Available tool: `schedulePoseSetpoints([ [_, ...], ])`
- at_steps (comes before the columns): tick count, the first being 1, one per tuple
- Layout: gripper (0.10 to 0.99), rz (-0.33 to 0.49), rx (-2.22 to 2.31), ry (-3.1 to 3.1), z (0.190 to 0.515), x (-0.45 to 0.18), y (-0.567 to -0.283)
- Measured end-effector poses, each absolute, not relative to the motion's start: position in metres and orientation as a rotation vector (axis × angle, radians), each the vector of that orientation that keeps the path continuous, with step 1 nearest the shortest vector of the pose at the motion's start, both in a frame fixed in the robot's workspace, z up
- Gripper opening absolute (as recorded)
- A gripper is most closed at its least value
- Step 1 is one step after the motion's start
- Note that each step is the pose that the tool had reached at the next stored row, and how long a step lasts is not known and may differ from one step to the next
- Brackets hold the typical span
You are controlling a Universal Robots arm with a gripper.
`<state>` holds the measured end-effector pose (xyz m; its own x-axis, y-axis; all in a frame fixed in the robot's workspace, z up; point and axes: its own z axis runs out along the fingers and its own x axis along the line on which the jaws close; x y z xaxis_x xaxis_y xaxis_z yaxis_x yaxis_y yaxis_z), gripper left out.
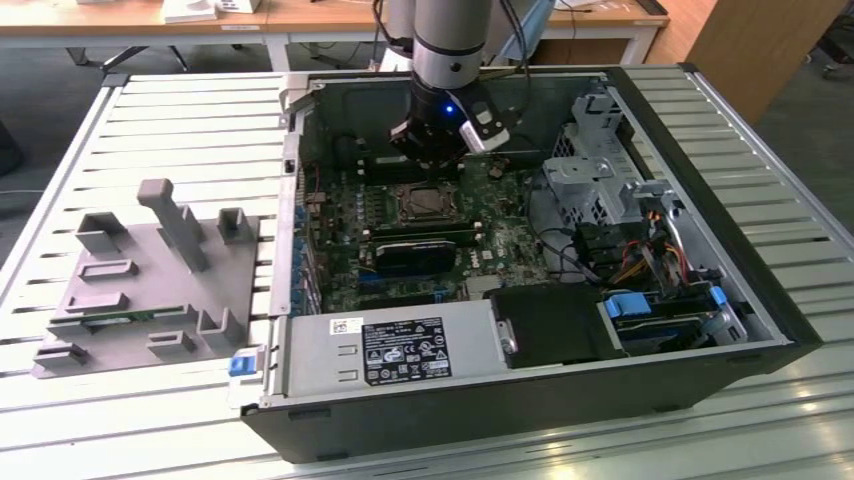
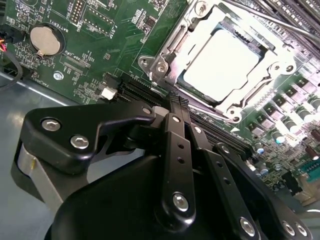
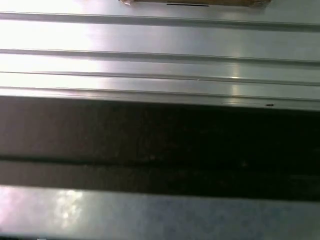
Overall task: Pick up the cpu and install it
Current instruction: 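Install the first cpu locking lever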
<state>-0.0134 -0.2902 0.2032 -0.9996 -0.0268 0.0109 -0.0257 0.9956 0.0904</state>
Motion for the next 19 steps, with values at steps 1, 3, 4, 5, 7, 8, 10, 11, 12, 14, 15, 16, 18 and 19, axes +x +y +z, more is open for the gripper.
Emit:
schedulePoseSetpoints([
  [1,0.106,-0.141,0.041,-3.126,0.2024,-0.0133,-0.2902],
  [3,0.106,-0.141,0.041,-3.126,0.2012,-0.0129,-0.2902],
  [4,0.106,-0.141,0.041,-3.126,0.2008,-0.0127,-0.2902],
  [5,0.106,-0.141,0.041,-3.126,0.2007,-0.0127,-0.2903],
  [7,0.106,-0.14,0.041,-3.126,0.2006,-0.0126,-0.2903],
  [8,0.106,-0.14,0.041,-3.126,0.2006,-0.0126,-0.2902],
  [10,0.106,-0.14,0.041,-3.126,0.2012,-0.0125,-0.2902],
  [11,0.106,-0.139,0.041,-3.126,0.2015,-0.0125,-0.2902],
  [12,0.106,-0.138,0.041,-3.126,0.2017,-0.0125,-0.2902],
  [14,0.106,-0.134,0.041,-3.127,0.2017,-0.0125,-0.2902],
  [15,0.106,-0.13,0.041,-3.127,0.2017,-0.0125,-0.2902],
  [16,0.106,-0.127,0.041,-3.127,0.2015,-0.0125,-0.2902],
  [18,0.106,-0.121,0.041,-3.127,0.2009,-0.0125,-0.2903],
  [19,0.106,-0.119,0.041,-3.127,0.2005,-0.0125,-0.2902],
])
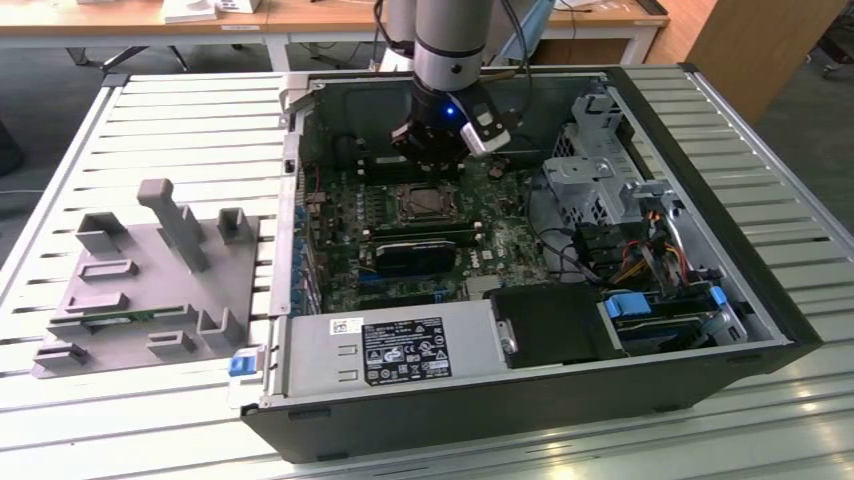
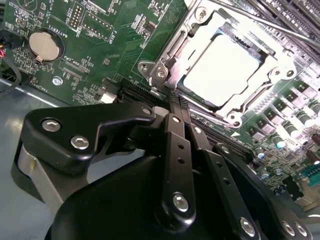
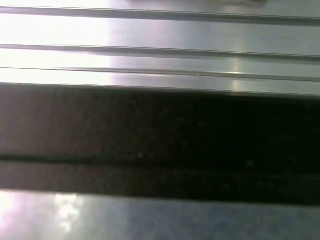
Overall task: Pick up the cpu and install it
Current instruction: 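Install the first cpu locking lever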
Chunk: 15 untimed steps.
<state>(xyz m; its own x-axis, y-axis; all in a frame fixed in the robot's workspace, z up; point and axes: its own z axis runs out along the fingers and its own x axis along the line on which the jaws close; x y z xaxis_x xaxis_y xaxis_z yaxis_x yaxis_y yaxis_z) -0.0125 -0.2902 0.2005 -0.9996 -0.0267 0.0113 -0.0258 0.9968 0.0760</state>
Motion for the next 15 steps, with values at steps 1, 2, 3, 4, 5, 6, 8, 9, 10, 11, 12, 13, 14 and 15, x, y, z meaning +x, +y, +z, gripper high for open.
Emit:
schedulePoseSetpoints([
  [1,0.106,-0.117,0.041,-3.127,0.2001,-0.0125,-0.2902],
  [2,0.106,-0.115,0.041,-3.127,0.1997,-0.0125,-0.2903],
  [3,0.106,-0.113,0.041,-3.127,0.1993,-0.0125,-0.2903],
  [4,0.106,-0.112,0.041,-3.127,0.199,-0.0125,-0.2903],
  [5,0.106,-0.11,0.041,-3.127,0.1986,-0.0125,-0.2903],
  [6,0.106,-0.109,0.041,-3.127,0.1983,-0.0124,-0.2903],
  [8,0.106,-0.106,0.041,-3.127,0.1978,-0.0124,-0.2902],
  [9,0.106,-0.106,0.041,-3.127,0.1978,-0.0124,-0.2902],
  [10,0.106,-0.106,0.041,-3.127,0.1978,-0.0124,-0.2902],
  [11,0.106,-0.106,0.041,-3.127,0.1982,-0.0124,-0.2902],
  [12,0.106,-0.106,0.041,-3.128,0.1985,-0.0123,-0.2902],
  [13,0.106,-0.106,0.041,-3.128,0.1987,-0.0123,-0.2901],
  [14,0.106,-0.107,0.041,-3.128,0.199,-0.0123,-0.2901],
  [15,0.106,-0.106,0.041,-3.128,0.1993,-0.0123,-0.2901],
])
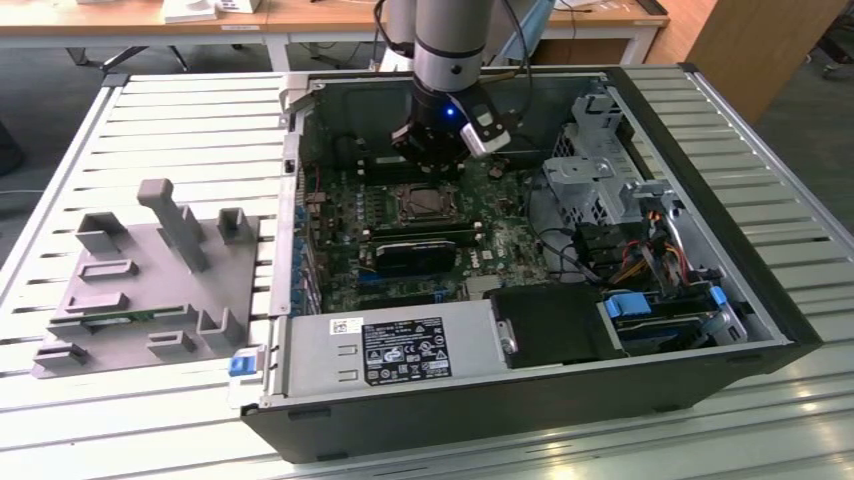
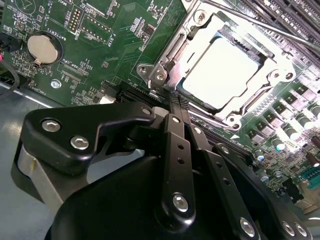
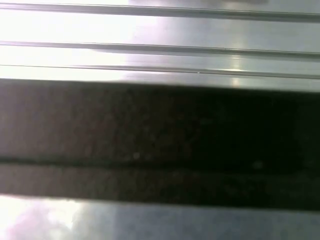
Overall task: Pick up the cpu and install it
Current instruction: 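Install the first cpu locking lever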
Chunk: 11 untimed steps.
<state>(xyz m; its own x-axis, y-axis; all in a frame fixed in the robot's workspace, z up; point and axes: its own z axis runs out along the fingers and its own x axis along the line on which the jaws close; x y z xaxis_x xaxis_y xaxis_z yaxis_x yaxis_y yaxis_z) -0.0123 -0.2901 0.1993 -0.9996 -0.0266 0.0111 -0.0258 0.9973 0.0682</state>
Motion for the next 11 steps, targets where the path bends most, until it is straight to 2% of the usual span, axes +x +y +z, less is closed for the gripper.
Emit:
schedulePoseSetpoints([
  [11,0.106,-0.104,0.041,-3.127,0.201,-0.0124,-0.2902],
])
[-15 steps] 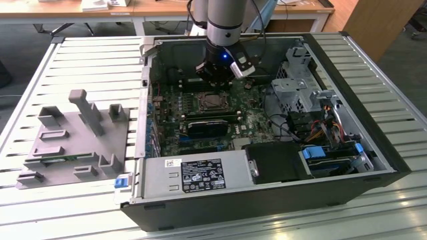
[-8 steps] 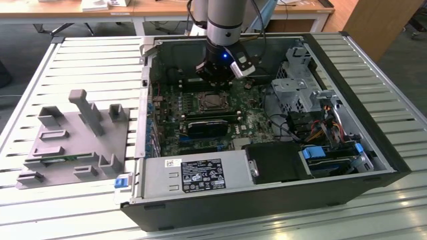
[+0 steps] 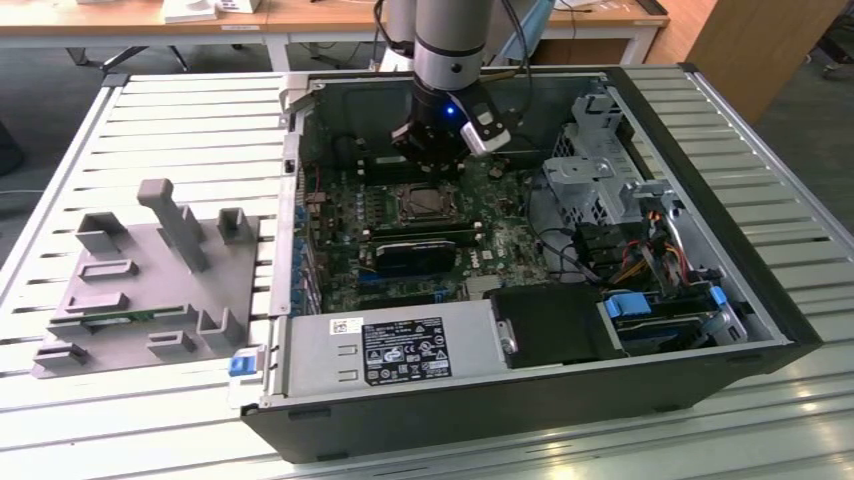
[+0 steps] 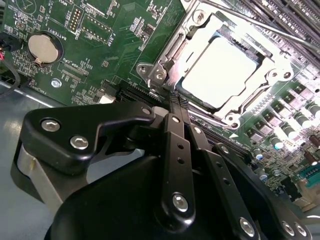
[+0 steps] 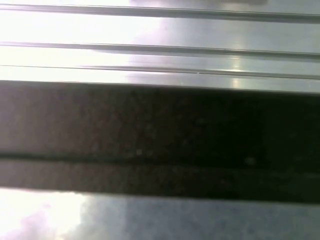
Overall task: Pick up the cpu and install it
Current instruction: 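Install the first cpu locking lever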
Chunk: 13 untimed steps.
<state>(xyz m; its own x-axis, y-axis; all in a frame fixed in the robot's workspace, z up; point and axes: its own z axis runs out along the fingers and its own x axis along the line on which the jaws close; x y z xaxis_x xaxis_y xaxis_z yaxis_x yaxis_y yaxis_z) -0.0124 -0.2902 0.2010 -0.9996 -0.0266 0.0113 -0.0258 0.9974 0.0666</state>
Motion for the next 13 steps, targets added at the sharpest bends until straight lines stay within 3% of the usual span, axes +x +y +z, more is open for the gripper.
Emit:
schedulePoseSetpoints([
  [13,0.106,-0.069,0.041,-3.128,0.1981,-0.0119,-0.2897],
])
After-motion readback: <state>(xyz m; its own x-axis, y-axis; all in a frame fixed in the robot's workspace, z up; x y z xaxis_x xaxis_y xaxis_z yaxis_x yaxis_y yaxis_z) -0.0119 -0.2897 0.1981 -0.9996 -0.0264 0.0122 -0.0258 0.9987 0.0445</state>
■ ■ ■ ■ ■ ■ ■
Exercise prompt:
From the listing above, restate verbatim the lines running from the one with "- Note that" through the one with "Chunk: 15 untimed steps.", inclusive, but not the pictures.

Problem solution:
- Note that each step is the pose that the tool had reached at the next stored row, and how long a step lasts is not known and may differ from one step to the next
- Brackets hold the typical span
You are controlling a Universal Robots arm with a gripper.
`<state>` holds the measured end-effector pose (xyz m; its own x-axis, y-axis; all in a frame fixed in the robot's workspace, z up; point and axes: its own z axis runs out along the fingers and its own x axis along the line on which the jaws close; x y z xaxis_x xaxis_y xaxis_z yaxis_x yaxis_y yaxis_z), gripper left out.
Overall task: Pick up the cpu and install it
Current instruction: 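Install the first cpu locking lever
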<state>-0.0134 -0.2902 0.2032 -0.9996 -0.0268 0.0109 -0.0257 0.9956 0.0904</state>
Motion for the next 19 steps, with values at steps 1, 3, 4, 5, 7, 8, 10, 11, 12, 14, 15, 16, 18 and 19, axes +x +y +z, more is open for the gripper.
Emit:
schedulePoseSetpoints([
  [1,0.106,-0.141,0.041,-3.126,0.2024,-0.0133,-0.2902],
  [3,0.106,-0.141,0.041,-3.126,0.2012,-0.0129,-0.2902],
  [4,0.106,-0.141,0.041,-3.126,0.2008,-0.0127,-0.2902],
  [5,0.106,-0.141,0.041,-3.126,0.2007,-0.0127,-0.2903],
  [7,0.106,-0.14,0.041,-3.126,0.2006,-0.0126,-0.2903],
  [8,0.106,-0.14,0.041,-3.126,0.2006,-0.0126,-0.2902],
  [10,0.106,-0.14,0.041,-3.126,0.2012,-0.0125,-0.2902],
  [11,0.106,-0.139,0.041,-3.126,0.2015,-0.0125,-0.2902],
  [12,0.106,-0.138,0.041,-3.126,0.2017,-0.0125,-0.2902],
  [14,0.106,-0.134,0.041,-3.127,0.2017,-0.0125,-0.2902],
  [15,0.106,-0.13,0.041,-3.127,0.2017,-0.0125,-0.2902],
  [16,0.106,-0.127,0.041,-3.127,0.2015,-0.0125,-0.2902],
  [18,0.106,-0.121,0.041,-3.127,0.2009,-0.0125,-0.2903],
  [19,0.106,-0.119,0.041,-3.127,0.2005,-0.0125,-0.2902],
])
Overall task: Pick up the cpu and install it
Current instruction: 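Install the first cpu locking lever
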Chunk: 15 untimed steps.

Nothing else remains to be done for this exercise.